**Try it**
Every line of the material below in which "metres" shows up is to be located and copied.

**Supplied information**
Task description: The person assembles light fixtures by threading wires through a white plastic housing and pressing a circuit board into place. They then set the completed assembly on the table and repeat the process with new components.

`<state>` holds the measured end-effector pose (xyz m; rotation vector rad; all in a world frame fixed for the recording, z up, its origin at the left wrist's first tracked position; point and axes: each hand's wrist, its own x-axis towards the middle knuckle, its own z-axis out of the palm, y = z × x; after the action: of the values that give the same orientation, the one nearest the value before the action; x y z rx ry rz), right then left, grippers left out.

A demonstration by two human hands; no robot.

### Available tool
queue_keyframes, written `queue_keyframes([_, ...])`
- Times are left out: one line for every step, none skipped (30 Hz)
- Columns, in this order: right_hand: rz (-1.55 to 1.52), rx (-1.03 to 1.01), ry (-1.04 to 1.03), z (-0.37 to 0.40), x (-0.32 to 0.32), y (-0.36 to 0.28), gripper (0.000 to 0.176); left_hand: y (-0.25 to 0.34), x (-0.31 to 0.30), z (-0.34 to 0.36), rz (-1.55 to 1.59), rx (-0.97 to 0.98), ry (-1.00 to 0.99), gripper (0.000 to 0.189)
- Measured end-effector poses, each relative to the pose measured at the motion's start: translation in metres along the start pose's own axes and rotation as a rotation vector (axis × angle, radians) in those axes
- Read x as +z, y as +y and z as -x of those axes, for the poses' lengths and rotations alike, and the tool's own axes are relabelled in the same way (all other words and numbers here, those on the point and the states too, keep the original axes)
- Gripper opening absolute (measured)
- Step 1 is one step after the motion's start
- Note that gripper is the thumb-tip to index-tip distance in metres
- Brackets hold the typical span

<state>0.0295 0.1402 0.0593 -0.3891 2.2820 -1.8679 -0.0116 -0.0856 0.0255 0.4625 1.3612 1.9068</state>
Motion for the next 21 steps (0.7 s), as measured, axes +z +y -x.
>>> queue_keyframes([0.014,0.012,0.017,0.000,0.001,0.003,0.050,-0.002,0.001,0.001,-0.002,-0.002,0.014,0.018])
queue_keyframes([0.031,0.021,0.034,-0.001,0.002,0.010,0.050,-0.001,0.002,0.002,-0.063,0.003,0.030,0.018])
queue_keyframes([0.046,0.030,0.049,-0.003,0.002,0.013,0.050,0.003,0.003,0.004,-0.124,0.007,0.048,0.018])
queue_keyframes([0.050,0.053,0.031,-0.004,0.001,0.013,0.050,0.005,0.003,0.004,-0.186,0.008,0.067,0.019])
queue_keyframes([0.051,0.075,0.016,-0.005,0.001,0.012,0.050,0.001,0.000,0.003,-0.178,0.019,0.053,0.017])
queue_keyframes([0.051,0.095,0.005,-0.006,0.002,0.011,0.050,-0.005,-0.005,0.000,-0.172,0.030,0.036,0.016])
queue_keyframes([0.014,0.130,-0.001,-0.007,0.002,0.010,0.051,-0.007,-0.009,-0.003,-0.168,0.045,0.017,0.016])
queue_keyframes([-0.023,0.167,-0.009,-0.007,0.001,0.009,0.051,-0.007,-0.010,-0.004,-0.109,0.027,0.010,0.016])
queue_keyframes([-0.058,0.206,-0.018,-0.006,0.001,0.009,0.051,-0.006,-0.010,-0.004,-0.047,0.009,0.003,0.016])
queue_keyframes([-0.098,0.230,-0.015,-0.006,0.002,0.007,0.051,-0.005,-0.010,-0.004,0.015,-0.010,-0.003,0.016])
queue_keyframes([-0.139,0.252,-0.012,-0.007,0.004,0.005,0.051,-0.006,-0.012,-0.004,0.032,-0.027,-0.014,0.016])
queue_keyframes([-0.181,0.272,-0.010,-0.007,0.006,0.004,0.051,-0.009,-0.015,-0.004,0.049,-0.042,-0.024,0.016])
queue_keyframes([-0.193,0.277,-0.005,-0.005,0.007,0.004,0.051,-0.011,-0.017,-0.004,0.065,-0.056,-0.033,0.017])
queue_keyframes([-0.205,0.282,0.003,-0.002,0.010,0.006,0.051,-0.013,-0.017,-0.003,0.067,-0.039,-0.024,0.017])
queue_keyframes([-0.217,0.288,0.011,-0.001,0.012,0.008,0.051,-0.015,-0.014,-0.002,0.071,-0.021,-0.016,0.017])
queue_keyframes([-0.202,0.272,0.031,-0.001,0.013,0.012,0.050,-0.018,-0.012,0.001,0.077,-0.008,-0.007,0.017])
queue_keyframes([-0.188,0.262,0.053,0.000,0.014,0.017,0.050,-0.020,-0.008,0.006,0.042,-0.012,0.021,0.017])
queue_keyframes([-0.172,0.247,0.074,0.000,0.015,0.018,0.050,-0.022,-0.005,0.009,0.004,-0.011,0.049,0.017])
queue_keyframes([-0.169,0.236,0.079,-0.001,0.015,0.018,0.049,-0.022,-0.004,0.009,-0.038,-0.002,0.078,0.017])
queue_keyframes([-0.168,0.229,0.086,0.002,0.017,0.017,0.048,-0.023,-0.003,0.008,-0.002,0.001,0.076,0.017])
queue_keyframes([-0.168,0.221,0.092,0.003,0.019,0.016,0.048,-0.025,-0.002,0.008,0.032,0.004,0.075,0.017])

**Written answer**
- Measured end-effector poses, each relative to the pose measured at the motion's start: translation in metres along the start pose's own axes and rotation as a rotation vector (axis × angle, radians) in those axes
- Note that gripper is the thumb-tip to index-tip distance in metres

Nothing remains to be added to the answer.